• EXERCISE PROMPT
Please copy each line below that contains the string "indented".

:: THE RECORDS

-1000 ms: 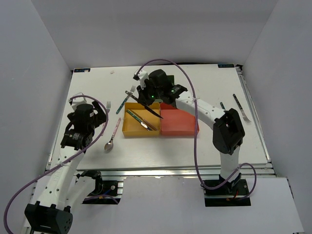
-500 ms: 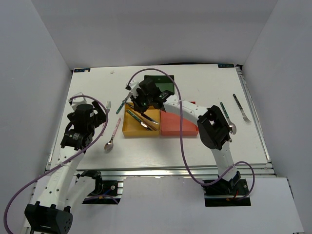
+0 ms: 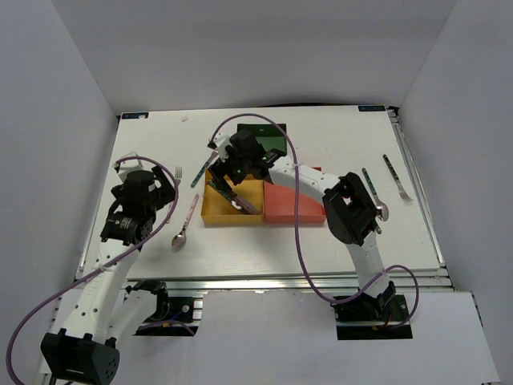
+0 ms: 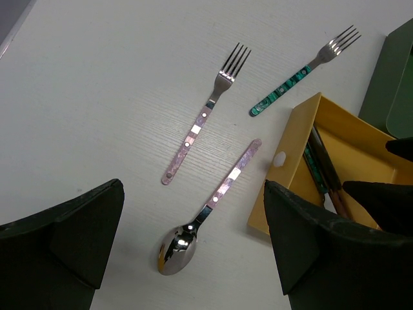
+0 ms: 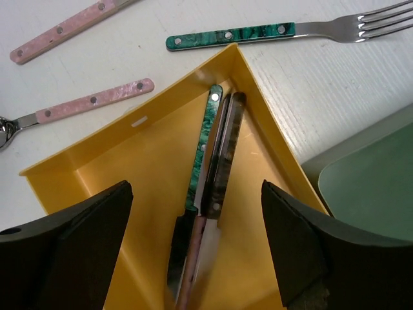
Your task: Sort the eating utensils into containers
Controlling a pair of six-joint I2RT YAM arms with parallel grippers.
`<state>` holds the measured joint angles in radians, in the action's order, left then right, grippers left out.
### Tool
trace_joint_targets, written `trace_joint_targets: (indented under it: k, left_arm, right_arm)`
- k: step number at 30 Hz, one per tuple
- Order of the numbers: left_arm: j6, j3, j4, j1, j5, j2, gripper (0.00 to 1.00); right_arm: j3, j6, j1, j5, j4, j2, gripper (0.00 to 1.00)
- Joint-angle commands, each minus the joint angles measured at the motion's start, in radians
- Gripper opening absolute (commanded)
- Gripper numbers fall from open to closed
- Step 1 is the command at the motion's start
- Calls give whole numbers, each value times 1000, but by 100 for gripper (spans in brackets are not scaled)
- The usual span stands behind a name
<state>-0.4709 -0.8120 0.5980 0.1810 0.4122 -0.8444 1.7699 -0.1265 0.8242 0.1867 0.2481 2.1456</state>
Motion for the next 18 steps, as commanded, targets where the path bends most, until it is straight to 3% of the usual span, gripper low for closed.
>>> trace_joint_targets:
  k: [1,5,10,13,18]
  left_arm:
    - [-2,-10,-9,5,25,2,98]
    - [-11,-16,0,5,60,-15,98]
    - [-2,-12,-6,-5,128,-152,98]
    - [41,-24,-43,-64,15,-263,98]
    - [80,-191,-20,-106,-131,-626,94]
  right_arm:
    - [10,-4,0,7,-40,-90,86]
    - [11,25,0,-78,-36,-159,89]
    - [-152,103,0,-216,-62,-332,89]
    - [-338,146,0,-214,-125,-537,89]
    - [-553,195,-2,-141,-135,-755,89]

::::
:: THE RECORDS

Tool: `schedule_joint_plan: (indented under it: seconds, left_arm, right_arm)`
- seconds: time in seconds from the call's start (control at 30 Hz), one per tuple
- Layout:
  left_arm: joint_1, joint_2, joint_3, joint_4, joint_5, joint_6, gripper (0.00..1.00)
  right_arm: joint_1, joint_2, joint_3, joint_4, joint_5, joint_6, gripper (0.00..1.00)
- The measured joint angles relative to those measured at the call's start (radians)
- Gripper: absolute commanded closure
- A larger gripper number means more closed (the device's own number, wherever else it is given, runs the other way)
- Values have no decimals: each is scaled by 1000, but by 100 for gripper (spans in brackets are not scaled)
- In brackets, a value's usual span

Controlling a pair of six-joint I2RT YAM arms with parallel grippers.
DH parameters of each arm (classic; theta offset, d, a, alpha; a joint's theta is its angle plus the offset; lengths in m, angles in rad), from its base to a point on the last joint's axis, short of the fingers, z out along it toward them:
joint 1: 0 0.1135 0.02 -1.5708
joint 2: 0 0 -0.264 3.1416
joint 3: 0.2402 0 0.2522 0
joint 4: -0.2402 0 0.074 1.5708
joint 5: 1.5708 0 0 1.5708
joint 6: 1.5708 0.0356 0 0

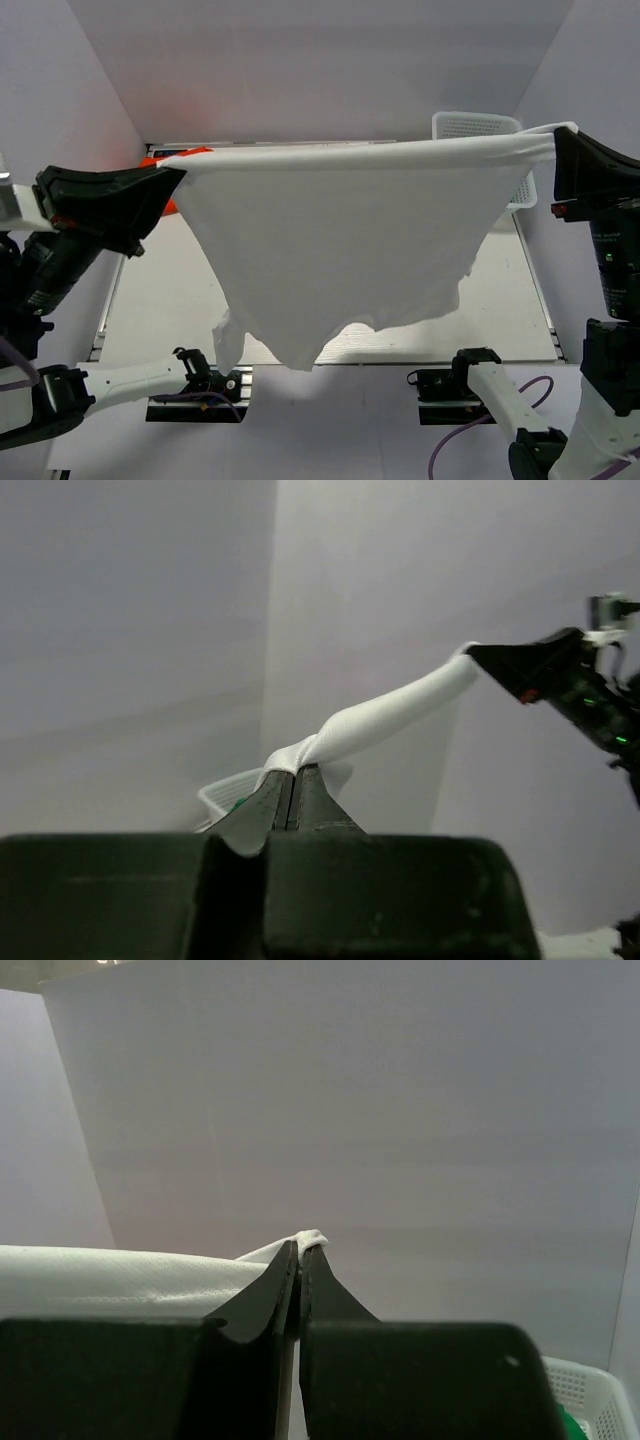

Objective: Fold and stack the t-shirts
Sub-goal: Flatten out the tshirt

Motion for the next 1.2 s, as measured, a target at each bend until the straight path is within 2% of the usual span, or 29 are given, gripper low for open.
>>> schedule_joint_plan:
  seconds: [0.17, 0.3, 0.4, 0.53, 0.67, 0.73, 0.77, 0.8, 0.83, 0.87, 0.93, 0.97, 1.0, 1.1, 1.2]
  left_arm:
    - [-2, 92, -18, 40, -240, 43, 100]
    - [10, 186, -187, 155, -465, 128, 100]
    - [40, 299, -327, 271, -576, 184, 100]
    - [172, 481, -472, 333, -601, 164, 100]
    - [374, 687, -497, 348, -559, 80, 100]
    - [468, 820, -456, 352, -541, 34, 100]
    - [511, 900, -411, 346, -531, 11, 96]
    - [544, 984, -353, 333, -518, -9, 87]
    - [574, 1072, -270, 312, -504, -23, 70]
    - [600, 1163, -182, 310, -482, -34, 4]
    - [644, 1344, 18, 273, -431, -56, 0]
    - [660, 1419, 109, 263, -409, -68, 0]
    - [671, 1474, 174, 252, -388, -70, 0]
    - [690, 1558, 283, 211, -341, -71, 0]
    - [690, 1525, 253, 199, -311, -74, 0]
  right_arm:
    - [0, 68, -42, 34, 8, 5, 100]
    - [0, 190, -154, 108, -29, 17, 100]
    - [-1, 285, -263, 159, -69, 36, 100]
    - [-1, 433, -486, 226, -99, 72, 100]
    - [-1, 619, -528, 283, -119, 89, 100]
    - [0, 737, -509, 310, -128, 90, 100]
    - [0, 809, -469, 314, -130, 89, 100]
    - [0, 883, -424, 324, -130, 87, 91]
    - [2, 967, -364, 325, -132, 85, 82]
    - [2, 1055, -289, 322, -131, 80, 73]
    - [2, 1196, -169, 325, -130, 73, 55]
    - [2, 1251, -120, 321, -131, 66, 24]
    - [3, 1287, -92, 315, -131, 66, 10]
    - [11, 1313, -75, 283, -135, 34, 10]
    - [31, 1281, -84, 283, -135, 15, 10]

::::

• ANSWER TO THIS PROBLEM
trace_joint_targets, written `trace_joint_targets: (indented under it: k, left_arm, right_arm)`
Tool: `schedule_joint_plan: (indented under it: seconds, left_arm, right_arm)`

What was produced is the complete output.